睡眠の質を下げる=症状の悪化につながります。

ベットに入る1時間前ぐらいから、スマホなどの光は見ない。リラックスを心がけましょう。

●1日20分以上は運動をする。

僕の場合、運動をすると症状が軽減するケースが多いです。

 

嘔吐恐怖症状を軽減するための考え方

ここでは、嘔吐恐怖症に対して言及している、参考になるサイトや本などを紹介します。


・パニック障害と嘔吐恐怖症状を自力で治療克服した方法

嘔吐恐怖症とパニック障害を独学で完全克服された方のブログです。
嘔吐恐怖症を実際に自分で克服し、その考え方を公開している数少ない事例です。
内容はめちゃくちゃ参考になります。
僕も、辛いときほどこの人のブログを覗きに行ってしまいますね…。
Skypeカウンセリングも行っているようなので、悩んでいる方は申し込まれてみてはいかがでしょうか。

 

・不安のメカニズム / クレア・ウィークス

上記のブログ「パニック障害と嘔吐恐怖症状を自力で治療克服した方法」で最もおススメされている本です。

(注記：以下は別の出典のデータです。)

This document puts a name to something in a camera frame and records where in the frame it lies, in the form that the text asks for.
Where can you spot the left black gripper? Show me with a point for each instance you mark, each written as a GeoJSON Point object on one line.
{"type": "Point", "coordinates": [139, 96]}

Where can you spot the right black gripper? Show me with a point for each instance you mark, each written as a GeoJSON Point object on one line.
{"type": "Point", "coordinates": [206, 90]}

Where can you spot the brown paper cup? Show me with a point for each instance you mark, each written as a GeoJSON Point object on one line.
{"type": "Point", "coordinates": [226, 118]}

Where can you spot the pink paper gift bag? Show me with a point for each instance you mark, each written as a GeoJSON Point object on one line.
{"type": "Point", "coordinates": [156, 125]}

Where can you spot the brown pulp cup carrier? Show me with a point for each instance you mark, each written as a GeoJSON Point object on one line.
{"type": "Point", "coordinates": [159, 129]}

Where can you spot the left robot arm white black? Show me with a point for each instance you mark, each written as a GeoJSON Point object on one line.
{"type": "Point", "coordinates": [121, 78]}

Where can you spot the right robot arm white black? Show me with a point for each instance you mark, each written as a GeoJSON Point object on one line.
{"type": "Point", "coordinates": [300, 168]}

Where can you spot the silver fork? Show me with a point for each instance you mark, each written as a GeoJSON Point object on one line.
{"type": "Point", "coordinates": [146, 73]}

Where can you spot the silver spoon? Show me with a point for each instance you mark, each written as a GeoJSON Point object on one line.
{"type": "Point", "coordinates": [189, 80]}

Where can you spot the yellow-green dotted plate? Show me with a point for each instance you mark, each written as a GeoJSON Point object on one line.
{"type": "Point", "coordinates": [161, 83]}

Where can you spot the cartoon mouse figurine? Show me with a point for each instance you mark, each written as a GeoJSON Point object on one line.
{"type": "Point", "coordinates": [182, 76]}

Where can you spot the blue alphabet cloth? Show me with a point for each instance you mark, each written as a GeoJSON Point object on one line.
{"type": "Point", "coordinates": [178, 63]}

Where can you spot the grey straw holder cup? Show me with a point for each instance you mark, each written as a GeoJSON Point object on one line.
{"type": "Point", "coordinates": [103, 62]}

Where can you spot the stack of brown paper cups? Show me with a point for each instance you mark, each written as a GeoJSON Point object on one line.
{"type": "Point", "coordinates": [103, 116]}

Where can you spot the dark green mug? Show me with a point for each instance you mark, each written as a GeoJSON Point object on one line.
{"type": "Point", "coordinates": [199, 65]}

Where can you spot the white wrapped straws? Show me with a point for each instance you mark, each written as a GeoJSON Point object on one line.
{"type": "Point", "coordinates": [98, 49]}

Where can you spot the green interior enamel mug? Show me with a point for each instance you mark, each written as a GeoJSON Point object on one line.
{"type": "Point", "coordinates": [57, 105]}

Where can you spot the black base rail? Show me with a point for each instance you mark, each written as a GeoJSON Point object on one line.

書籍の中では「直面する→受け入れる→浮かんで通る→時がたつのに任せる」という4つのステップを使って、
自分の中の不安を克服していくという考え方が紹介されています。おススメです。

 

・神経症を治す~神経症(不安障害)の治療方法

「森田療法」についてのサイトです。
特に、このサイトでは「森田療法を理解するためのキーワード」という欄がおススメ。

僕は一時、このサイトの考え方を取り入れることで、めちゃくちゃ回復しました。

 

・不安もパニックもさようなら / デビット・D・バーンズ

こちらは「認知行動療法」という、現在最も効果があると言われている臨床心理学の技法によって、
不安障害(嘔吐恐怖も不安障害の一種といえる)を治すための本です。

この本の中だけで、自分の中の不安を克服するために40個もの技法が紹介されています。
僕も何度も何度も読んでいます。

 

・マインドフルネスストレス低減法 / J・カバットジン

今、「マインドフルネス」という単語が書店などで流行っていますが、
その原点ともいえるのがこの本です。

この本の中では、「8週間のマインドフルネスプログラム」が紹介されていますが、
このプログラムを終えるころには、様々な心身症を持った患者がその症状を軽減させていくそうです。
脳科学的にも、このマインドフルネスプログラムには効果があるということが実証されています。

一緒に行えるCDプログラムも発売されています。もちろん僕はどちらも持っています。

まとめると…

「吐くのが怖い」という症状で悩んでいるのはあなた一人だけではありません。
それで普通に生活ができないというところまで追い込まれていても、それはあなたの意志が弱いからというわけではない。
ただ、悪循環にはまり込んでしまったというだけです。

嘔吐恐怖症に悩んでいる人は、意外と多いのです。
このブログが、そんな方に対して何かしらの参考になれば幸いです。

僕も、この嘔吐恐怖症という症状をなんとか克服するために毎日頑張っています。
辛いとは思いますが、一緒に頑張っていきましょうね。